What else do you do? I walk through the Lifeline Book Fair in Brisbane (literally kilometres of second hand and rare books laid out on sale for charity for two weeks every year) and refuse to pick up books by men unless i love them (Brookmyre, Pratchett, Wodehouse and G. Durrell, basically. Although I think Brookmyre could do with smackings from a rolled up newspaper and a red pen for the sake of brevity and action). I walk along merrily sneering at books about male tears that take themselves very seriously indeed, saying to myself "Oh, please, dickhead. You know you caused the trouble you're in."
13 replies · active 459 weeks ago
So this is the most tangential relation to Dope Lake: My dad used to walk around singing "White punks on dope" almost constantly. Just that line, I've never googled to see if it's part of a bigger song. I was like 6 and asked "what are white punks on dope?"

"A type of sandwich" He said.

About two months ago the refrain popped back into my head and I realized nope, not a sandwich at all.
6 replies · active 459 weeks ago
Oh, Mallory, oh Prudence, oh Prudory. I cherish our last opportunities to admire her together --
"There’s nothing wrong with not going to museums with old co-workers. I don’t go to museums with former co-workers all the time, and look forward to a rich future of avoiding trips to the museum with old co-workers for years to come."
I have never been one to read advice columns, but Mallory. http://www.slate.com/articles/life/dear_prudence/...
1 reply · active 459 weeks ago
Mountain time here: I woke up at 6:35 and anxiously refreshed until it was 7/9. Feeling good. Feeling fresh. Feeling fiscally irresponsible in the best sort of way.
I'm so sad about Pat Summitt.

She was so amazing! Head coach at 22! 31 consecutive appearances at the NCAA tournament! Winningest coach in major college basketball!
3 replies · active 459 weeks ago
Lurker since the beginning but my first time commenting- I went ahead and ordered a Ship and a Mermaid cause there is no way I wanted to live with that regret! My bank account doth protest- but my heart is happy! The Toast has filled me with glee and joy, and has spoken to my soul since day 1.

TAKE TO THE SEA my darlings!
Wow, that AAM. That's a level of entitlement that blows my mind. I don't think letting the interns go as a group was an extreme decision at all; it would be hard not to see it (from the company's side) as a group attack on a disabled employee.

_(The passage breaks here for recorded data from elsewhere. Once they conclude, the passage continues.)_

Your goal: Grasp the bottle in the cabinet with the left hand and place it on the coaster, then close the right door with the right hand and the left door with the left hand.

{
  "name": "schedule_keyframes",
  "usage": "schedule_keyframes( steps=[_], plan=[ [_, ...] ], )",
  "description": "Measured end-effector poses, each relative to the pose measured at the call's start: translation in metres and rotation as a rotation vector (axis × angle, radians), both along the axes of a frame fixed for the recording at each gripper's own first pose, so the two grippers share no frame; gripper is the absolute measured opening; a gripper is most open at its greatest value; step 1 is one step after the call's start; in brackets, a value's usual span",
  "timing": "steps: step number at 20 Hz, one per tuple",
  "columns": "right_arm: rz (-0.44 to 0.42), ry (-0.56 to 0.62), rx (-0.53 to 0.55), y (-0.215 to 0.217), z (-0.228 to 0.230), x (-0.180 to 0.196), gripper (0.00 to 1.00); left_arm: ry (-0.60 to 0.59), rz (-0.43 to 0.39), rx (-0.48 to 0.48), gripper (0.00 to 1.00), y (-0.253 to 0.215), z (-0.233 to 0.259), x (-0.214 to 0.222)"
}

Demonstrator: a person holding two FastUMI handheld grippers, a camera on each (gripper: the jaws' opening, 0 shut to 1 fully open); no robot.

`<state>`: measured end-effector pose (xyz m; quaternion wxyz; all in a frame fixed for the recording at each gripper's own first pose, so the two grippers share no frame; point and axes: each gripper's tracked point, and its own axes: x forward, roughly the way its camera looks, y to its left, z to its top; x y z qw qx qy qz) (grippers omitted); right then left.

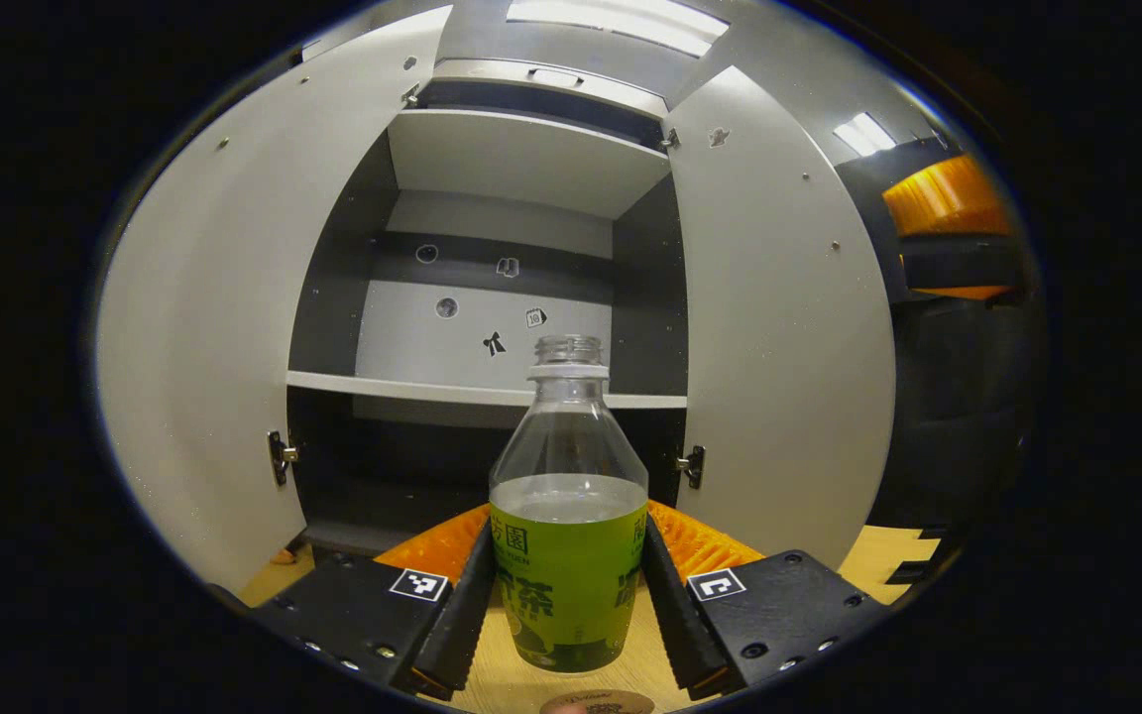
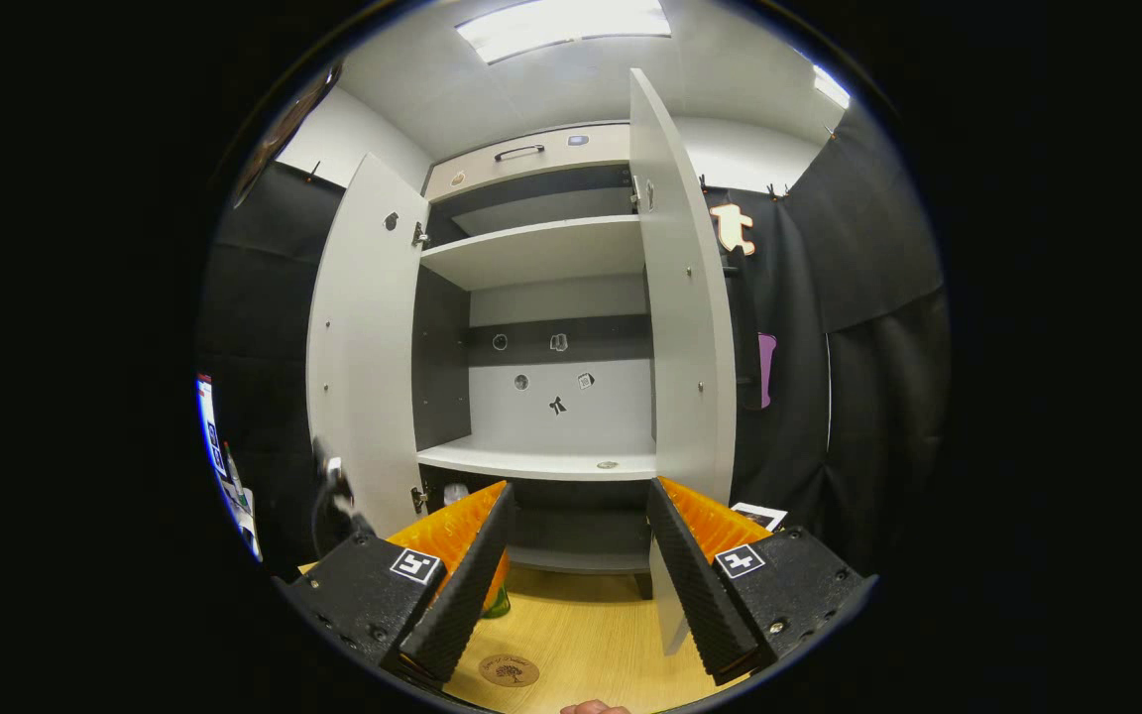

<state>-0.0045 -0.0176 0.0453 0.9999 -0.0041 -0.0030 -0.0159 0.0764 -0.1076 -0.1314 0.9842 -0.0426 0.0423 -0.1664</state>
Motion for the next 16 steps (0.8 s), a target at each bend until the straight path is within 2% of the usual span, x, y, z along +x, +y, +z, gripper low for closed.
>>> schedule_keyframes(
  steps=[3, 4, 6, 9, 10, 12, 16],
  plan=[
    [0.000, -0.001, -0.001, 0.001, 0.003, 0.001, 0.83, 0.053, -0.018, -0.022, 0.73, -0.009, -0.031, -0.019],
    [-0.001, 0.000, -0.004, 0.001, 0.002, 0.002, 0.83, 0.071, -0.019, -0.026, 0.76, -0.010, -0.041, -0.025],
    [-0.002, 0.009, -0.010, 0.002, 0.000, 0.002, 0.83, 0.093, -0.018, -0.014, 0.73, -0.011, -0.057, -0.035],
    [0.002, 0.027, -0.011, 0.003, -0.005, 0.003, 0.83, 0.059, -0.034, 0.005, 0.73, -0.015, -0.066, -0.045],
    [0.003, 0.033, -0.012, 0.004, -0.007, 0.003, 0.83, 0.036, -0.036, 0.010, 0.70, -0.017, -0.065, -0.047],
    [0.006, 0.040, -0.011, 0.005, -0.008, 0.004, 0.83, 0.007, -0.037, 0.020, 0.73, -0.020, -0.065, -0.049],
    [0.008, 0.042, -0.016, 0.006, -0.008, 0.004, 0.83, 0.026, -0.035, 0.061, 0.73, -0.026, -0.084, -0.052]
  ],
)
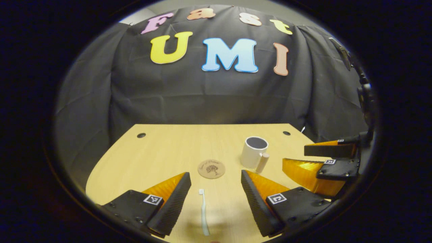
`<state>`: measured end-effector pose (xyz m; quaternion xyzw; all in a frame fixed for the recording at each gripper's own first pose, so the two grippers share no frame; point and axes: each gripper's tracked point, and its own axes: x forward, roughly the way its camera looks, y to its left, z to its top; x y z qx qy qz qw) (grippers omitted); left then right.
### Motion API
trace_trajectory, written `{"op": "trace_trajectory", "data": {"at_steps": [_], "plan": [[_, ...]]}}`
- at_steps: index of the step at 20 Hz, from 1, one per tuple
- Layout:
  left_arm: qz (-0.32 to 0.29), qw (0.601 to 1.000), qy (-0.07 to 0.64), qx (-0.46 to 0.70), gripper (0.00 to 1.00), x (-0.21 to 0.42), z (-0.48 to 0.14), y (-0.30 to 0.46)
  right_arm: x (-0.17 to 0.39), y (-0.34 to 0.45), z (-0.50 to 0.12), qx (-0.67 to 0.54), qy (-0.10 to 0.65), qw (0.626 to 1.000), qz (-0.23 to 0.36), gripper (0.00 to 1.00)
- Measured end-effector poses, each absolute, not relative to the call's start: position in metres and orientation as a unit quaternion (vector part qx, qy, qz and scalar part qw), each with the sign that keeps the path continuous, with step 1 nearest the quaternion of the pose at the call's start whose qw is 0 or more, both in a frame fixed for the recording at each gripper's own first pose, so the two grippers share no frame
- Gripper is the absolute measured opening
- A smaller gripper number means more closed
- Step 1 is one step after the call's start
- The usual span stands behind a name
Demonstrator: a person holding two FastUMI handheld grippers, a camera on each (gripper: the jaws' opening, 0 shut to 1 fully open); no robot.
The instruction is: Put the toothbrush and toothpaste on the desktop into the cup, then pick up the cup and place it on the coaster on the desktop.
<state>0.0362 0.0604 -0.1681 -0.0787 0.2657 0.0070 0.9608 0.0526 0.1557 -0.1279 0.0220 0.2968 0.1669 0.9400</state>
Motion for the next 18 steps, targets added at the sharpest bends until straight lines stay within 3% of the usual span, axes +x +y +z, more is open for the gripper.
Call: {"op": "trace_trajectory", "data": {"at_steps": [9, 18], "plan": [[-0.011, 0.910, 0.405, -0.084, 0.97, 0.033, -0.238, 0.056, 0.044, 0.173, -0.188, 0.034, 0.420, 0.890, 0.171, 0.92], [-0.013, 0.832, 0.547, -0.097, 0.99, 0.007, -0.308, 0.052, 0.022, 0.180, -0.241, 0.044, 0.545, 0.821, 0.165, 0.95]]}}
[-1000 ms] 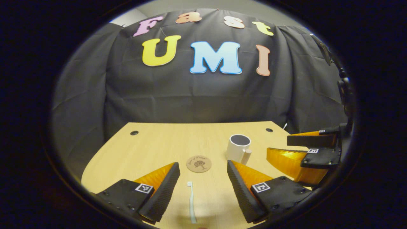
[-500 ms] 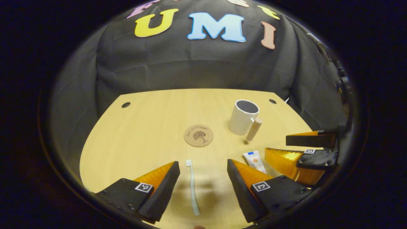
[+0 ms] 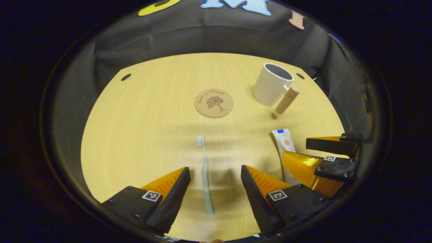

(also, the interns demonstrated not just a lack of judgment but a complete inability to do some investigative work to find out why someone was being given an exception to a (very reasonable) workplace ruie. That's not fireable, but certainly means they wouldn't be on the list for a post-internship hire unless they dramatically improved)
3 replies · active 459 weeks ago
SANSA I AM GOING TO MISS YOU MOST OF ALL
1 reply · active 459 weeks ago
That internship thing... wow. Firing was pretty extreme and I can only assume that there is a lot of stuff that was not shared in the letter but writing a petition about a dress code is not at all the way to succeed at your internship. Internships are about a) seeing what the job you are learning about in school actually is and b) learning how to behave in a professional setting and c) making connections and getting a portfolio. This person has pretty much failed at the second two and while I can feel badly for her that she got fired for an internship it seems like her concept of how being employed works needs some adjustment.
3 replies · active 459 weeks ago
This letter to a ten-year-old who applied for a fellowship will make your whole day, I promise.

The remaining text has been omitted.